Lo de las plantas no viene por un amor hacia el cuidado de estúpidos vegetales, ni tan siquiera de mi admiración hacia el turbio jardinero de Bricomanía. No. El deseo de cuidar plantas viene de la envidia que me produce la paz que veo reflejada en la mirada de aquellos elegidos que disfrutan cambiando tierra, recortando ramitas o buscando la mejor posición para que el sol incida de lleno sin quemar. Estoy acostumbrado a acuidar de mascotas, en los que el efecto del cuidado produce casi una reacción inmediata, sin embargo las plantas siempre me han parecido algo más cercano a la elaboración de una obra artística que la simple relación cuidador-cuidado.

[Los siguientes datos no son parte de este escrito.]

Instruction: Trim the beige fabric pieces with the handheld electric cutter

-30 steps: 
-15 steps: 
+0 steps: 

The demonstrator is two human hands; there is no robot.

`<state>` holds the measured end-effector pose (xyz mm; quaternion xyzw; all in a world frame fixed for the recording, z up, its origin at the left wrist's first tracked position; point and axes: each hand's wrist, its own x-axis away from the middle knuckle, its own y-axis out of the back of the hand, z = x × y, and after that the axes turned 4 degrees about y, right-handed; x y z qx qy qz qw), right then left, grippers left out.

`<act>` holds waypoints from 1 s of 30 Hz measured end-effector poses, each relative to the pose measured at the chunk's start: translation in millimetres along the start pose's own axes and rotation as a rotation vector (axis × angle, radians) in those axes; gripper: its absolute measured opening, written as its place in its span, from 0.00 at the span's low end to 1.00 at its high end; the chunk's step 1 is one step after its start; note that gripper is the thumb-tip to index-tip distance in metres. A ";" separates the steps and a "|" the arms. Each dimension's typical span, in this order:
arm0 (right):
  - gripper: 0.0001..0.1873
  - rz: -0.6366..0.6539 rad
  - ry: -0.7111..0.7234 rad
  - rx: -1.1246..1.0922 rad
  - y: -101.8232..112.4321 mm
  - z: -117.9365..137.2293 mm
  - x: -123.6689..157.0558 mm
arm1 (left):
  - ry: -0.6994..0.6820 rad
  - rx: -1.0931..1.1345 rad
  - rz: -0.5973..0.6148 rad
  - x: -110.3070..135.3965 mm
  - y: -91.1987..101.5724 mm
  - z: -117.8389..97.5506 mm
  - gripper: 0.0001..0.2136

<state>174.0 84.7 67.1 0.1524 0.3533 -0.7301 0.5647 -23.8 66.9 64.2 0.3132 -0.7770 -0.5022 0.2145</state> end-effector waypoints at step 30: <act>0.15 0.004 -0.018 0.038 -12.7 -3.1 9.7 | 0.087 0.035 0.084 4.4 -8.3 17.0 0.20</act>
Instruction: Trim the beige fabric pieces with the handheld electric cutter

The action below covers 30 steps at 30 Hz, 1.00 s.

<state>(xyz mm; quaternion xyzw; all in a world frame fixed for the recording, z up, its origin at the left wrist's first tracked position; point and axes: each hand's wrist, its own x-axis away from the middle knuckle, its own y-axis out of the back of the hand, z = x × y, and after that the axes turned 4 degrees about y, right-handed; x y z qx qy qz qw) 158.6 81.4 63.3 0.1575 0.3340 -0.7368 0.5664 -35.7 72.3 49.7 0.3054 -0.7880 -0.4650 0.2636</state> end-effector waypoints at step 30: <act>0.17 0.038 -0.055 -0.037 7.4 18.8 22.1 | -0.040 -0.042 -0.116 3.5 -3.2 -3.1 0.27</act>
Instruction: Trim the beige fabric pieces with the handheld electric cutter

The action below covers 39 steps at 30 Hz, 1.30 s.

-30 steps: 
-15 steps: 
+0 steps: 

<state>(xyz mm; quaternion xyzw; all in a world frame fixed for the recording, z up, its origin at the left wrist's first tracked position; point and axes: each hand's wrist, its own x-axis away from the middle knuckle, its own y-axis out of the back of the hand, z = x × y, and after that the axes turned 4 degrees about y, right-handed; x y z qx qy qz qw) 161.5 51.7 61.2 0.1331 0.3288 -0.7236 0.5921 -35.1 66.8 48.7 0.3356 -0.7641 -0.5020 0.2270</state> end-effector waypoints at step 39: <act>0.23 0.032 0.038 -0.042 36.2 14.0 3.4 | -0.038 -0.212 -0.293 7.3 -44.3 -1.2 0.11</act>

De arte y de plantas (atiende lo bien traído) nos habla Daina: The Herbarium, un proyecto realizado en solitario por el suizo Raffaele de Lauretis, cuya propuesta gira en torno a Daina, una joven que perdió su casa y sus padres en un trágico suceso y que vive junto a su abuelo en una isla aparentemente desierta, aunque pronto descubrirá que no son los primeros habitantes de la isla. Nuestro objetivo, como no, será desentrañar los misterios de la isla. El juego mezcla la clásica exploración junto con la siembra y el cuidado de las plantas, labor necesaria si queremos resolver los numerosos puzles que encontremos en nuestro camino.
El espectacular aspecto de Daina: the Herbarium se debe a que cada textura ha sido cuidadosamente pintada con acuarelas y luego traspasada al título. Esto le confiere un aire artesanal y de extrema belleza que enlaza perfectamente con con la confesa inspiración del autor en la mitología de los cuentos clásicos y en The Moomins, la serie de cuentos «infantiles» del autor suizo Tove Jansson.
El título lleva en desarrollo más de lo que sería sano para cualquier persona que se embarque en solitario en un proyecto de este tipo, y al parecer ha estado más de una vez en la cuerda floja, pero las últimas noticias indican que todo sigue adelante y que lo terminaremos viendo en algún momento.